Kedua, prinsip keadilan. Keadilan dalam pengenaan pajak antara lain dilakukan dengan cara mengenakan PPh terhadap semua objek pajak, selain yang dikecualikan dalam UU. Oleh karenanya, dalam perubahan UU PPh ditegaskan beberapa objek pajak yang sebelumnya tidak atau belum tegas dinyatakan dalam UU PPh yang lama menjadi objek pajak, yaitu antara lain; surplus Bank Indonesia dan penghasilan bunga obligasi yang diterima oleh reksadana. Untuk lebih meningkatkan keadilan dilaksanakan pemungutan PPh atas penjualan barang yang tergolong sangat mewah kepada pembeli misalnya pembelian apartemen dan kondominium sangat mewah, kendaraan sangat mewah, pesawat pribadi dan kapal pesiar. Selain itu, Penghasilan Tidak Kena Pajak (PTKP) bagi WP Orang Pribadi (OP) dinaikkan menjadi Rp 15,84 Juta setahun dengan memperhitungkan tingkat inflasi. Perbandingan besarnya PTKP dengan pendapatan per kapita mencapai 72,9%, angka ini jauh lebih tinggi jika dibandingkan dengan negara-negara lain misalnya Filipina 13,8%, Malaysia 17,78%, dan Cina 5,7%.47

Untuk mendorong WP orang pribadi memiliki NPWP dan membayar pajak sebagai kewajiban kenegaraan maka ditetapkan tarif pemotongan/ pemungutan PPh orang pribadi 20% lebih tinggi dari tarif normal dan 100% bagi PPh Pasal 22 dan PPh Pasal 23. Kewajiban membayar Fiskal Luar Negeri bagi WP orang pribadi yang sudah ber-NPWP dibebaskan sejak tahun 2009. Pada tahun 2011 kewajiban pembayaran Fiskal Luar Negeri dihapuskan.

PENUTUP

Hadirin yang saya muliakan,

Sebagai kesimpulan, perkenankanlah saya memberi beberapa catatan penutup. Sebagaimana dipahami bahwa sistem penegakan hukum yang baik terkait kepada tiga pilar utama yakni substansi hukum, struktur hukum, dan kultur hukum, membawa pengaruh kepada tercapainya kepastian hukum. Dengan terciptanya kepastian hukum secara signifikan meningkatkan pertumbuhan investasi di satu sisi dan akan memacu pertumbuhan ekonomi makro secara keseluruhan. Sehingga antara kepastian hukum dengan pertumbuhan investasi ibarat dua sisi mata uang yang antara satu dengan yang lain tidak dapat diabaikan apalagi dipisahkan akan kehilangan makna.
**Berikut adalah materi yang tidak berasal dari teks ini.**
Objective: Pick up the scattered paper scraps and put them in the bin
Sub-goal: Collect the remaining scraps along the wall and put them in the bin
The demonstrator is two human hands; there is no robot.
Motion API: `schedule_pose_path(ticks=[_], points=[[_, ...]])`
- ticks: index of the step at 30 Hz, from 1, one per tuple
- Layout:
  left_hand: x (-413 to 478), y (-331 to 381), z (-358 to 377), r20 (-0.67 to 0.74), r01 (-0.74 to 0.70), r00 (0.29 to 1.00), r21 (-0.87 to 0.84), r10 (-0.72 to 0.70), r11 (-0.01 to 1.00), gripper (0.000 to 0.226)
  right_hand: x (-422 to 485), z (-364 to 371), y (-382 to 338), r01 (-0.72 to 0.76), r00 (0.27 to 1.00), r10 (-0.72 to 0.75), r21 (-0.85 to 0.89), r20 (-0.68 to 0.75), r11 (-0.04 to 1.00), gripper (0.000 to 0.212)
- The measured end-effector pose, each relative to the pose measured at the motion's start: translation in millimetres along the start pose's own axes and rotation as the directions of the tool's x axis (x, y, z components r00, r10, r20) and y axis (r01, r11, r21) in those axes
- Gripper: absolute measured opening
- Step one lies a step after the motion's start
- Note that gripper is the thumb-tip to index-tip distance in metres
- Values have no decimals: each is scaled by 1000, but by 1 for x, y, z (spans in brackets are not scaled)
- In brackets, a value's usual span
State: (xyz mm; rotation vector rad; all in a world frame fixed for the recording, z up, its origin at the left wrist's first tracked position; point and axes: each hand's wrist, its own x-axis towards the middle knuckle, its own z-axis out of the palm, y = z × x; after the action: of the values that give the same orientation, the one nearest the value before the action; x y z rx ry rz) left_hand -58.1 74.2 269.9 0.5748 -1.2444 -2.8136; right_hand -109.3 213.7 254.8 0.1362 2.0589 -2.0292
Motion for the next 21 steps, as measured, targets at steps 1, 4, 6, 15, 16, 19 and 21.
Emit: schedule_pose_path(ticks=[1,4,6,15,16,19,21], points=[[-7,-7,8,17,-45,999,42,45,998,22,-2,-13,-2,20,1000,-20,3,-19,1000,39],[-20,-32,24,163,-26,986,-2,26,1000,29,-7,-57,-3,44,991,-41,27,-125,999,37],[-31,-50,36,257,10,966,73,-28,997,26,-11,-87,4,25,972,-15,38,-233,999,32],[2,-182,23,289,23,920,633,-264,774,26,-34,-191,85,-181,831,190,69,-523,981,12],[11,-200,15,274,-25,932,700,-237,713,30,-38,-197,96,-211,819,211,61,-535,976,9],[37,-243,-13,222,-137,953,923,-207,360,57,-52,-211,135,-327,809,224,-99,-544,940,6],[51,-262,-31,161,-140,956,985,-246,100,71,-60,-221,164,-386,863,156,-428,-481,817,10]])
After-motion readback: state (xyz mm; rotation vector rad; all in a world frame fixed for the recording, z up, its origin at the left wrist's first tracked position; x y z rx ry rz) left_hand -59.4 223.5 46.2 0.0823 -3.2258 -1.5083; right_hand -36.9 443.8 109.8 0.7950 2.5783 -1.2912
Rekomendasi dari statement di atas bahwa realisasi peraturan pelaksana undang-undang penanaman modal agar segera diwujudkan, demikian juga paket kebijakan iklim investasi agar segera dilaksanakan pemerintah guna mewujudkan good governance dan terciptanya kepastian hukum demi ketenangan dan kepastian berusaha bagi setiap investor di Indonesia.